[[ Given data open ]]
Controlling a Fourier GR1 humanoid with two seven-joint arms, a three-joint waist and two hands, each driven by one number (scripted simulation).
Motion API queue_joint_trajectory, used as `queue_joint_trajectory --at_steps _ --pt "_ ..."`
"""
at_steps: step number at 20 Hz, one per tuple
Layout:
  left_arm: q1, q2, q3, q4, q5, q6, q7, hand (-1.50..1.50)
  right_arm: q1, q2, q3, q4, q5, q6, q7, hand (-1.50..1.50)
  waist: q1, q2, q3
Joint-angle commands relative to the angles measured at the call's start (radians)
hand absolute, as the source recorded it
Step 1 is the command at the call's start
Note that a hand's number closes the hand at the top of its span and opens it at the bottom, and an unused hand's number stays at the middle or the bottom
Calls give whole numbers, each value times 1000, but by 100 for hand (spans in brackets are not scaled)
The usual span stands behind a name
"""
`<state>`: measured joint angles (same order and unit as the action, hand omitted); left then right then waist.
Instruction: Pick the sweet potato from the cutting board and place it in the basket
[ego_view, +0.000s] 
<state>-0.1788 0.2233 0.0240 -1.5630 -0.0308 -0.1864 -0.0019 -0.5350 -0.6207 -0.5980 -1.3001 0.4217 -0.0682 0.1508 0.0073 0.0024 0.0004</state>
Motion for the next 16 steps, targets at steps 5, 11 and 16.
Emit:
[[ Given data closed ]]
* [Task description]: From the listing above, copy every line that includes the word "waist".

* [Answer space]:
Controlling a Fourier GR1 humanoid with two seven-joint arms, a three-joint waist and two hands, each driven by one number (scripted simulation).
  waist: q1, q2, q3
`<state>`: measured joint angles (same order and unit as the action, hand omitted); left then right then waist.

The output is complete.